The impact of this debt affects not only retirees counting on a paycheque now but, even more significant, younger workers. The latter will have to pay dearly to ensure their retired colleagues get what is owed to them. And the youngsters fear that if current trends continue, there may not be enough for their own retirement.
“You’re putting the onus on future generations,” says Niels Veldhuis, a senior economist with the Fraser Institute in Vancouver.
However, he notes, “There has been a move toward fully funding public-sector pension plans.”
Ontario has made the most progress.
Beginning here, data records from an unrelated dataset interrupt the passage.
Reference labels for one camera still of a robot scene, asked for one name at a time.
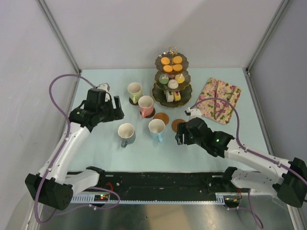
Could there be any three-tier dark cake stand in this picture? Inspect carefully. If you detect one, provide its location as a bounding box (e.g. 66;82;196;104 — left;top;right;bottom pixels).
152;46;192;108

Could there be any yellow round pastry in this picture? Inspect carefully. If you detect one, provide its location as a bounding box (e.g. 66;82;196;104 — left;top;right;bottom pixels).
175;73;185;84

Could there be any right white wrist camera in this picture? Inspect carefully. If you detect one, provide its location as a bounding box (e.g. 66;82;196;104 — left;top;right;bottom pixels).
185;107;202;120

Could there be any orange macaron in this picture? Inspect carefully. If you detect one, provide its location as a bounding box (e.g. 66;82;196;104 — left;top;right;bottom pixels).
173;64;183;72
163;65;173;73
160;57;170;66
173;56;183;65

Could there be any aluminium frame post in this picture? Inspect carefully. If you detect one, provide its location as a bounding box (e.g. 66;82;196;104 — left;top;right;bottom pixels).
246;0;293;76
36;0;81;73

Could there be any white cup pastry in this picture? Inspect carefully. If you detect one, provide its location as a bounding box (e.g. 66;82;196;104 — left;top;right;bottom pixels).
165;91;174;103

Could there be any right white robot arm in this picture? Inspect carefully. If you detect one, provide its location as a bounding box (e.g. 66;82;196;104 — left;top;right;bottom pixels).
175;117;307;207

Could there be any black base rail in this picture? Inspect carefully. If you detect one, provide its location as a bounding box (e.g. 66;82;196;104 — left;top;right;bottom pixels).
67;170;250;202

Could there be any grey mug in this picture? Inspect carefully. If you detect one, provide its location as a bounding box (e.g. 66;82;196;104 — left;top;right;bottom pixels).
118;123;136;148

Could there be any wooden coaster stack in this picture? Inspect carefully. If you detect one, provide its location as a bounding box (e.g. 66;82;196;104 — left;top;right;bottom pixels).
171;119;185;133

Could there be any blue mug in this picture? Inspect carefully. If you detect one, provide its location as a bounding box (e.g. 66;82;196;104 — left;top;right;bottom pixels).
148;119;165;143

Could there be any dark walnut coaster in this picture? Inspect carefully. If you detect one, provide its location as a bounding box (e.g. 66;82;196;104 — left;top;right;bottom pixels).
129;98;138;105
144;108;155;118

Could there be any white cupcake pastry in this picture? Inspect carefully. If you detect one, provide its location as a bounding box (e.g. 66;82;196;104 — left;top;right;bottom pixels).
168;79;178;89

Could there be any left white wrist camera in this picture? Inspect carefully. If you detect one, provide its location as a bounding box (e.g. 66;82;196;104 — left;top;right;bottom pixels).
97;83;110;92

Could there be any light wooden coaster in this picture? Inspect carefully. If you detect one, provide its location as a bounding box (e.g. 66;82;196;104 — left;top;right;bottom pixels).
153;113;169;125

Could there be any left aluminium frame post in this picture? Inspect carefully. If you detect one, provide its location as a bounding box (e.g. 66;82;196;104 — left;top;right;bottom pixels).
36;0;81;73

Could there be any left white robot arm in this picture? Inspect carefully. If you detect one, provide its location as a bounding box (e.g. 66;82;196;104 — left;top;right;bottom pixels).
25;83;124;210

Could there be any pink mug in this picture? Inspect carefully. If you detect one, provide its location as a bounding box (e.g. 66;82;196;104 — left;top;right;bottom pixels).
138;96;154;117

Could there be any circuit board with leds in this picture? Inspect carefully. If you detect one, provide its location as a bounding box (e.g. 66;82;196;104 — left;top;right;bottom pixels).
94;194;109;202

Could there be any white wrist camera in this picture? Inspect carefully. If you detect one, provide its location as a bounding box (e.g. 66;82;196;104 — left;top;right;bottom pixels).
97;83;110;92
185;107;202;120

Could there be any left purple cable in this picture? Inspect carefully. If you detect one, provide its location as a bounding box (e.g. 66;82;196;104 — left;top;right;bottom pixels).
34;73;121;224

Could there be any right aluminium frame post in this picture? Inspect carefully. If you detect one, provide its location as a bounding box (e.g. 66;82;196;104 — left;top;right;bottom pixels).
246;0;293;76

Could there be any floral rectangular tray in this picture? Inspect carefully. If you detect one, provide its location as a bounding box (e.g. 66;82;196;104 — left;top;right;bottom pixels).
196;78;242;125

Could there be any green mug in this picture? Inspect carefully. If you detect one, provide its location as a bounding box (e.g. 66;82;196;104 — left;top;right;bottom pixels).
127;82;142;103

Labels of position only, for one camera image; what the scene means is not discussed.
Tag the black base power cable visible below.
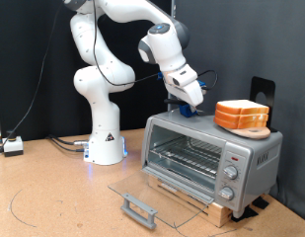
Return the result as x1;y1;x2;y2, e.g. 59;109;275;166
49;137;87;153

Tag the black cable with silver connector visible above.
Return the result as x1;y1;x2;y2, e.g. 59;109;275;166
47;134;91;146

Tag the glass oven door with handle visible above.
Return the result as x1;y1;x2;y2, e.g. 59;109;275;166
108;165;216;230

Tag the black backdrop curtain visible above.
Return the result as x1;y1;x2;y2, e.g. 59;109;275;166
0;0;175;142

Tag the grey metal pole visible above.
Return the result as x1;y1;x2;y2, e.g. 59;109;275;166
167;0;177;113

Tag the black emergency stop cable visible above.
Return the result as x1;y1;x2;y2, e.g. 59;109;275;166
0;3;66;169

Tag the blue plastic fork grip block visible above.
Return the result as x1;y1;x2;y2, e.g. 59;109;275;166
178;103;199;119

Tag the dark grey backdrop curtain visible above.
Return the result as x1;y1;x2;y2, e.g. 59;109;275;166
173;0;305;223

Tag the round wooden plate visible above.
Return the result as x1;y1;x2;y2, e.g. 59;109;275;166
220;125;271;140

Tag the silver oven knob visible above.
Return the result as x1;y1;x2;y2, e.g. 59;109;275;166
223;164;239;181
218;186;235;201

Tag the wire oven rack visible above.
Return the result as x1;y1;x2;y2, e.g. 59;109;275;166
148;135;223;179

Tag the wooden slatted base block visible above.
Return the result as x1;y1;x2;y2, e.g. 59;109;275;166
147;174;234;229

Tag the black foam pad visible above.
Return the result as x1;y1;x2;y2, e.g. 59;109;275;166
230;205;259;223
252;196;269;210

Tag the silver toaster oven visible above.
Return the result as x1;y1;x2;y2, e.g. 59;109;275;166
140;108;284;219

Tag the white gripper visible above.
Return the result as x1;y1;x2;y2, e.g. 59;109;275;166
162;63;205;115

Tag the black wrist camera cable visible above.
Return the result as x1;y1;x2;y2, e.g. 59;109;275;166
92;0;219;92

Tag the black metal bookend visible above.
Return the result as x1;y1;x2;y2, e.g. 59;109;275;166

Its unfunded liability of more than $600 million is “a sizable, although manageable, amount,” wrote Donald Weiss, president & CEO of the Ontario Pension Board, in the OPB’s 2005 annual report. This liability is considered “manageable” when put in context: Ontario’s Public Service Pension Plan has more than $14 billion in as-sets, 33,500 active members, 37,275 pensioners and 4,600 deferred members.
Size is just one reason why $600 million is manageable. The other is that the OPB has taken action to wipe out the unfunded liability. It is making major changes on three fronts: investment, management and education. The investment objectives in place include seeking incremental investment returns; reviewing strategic asset allocation and investment in non-traditional avenues such as real estate, private debt and private equity; and fortifying the risk-management program.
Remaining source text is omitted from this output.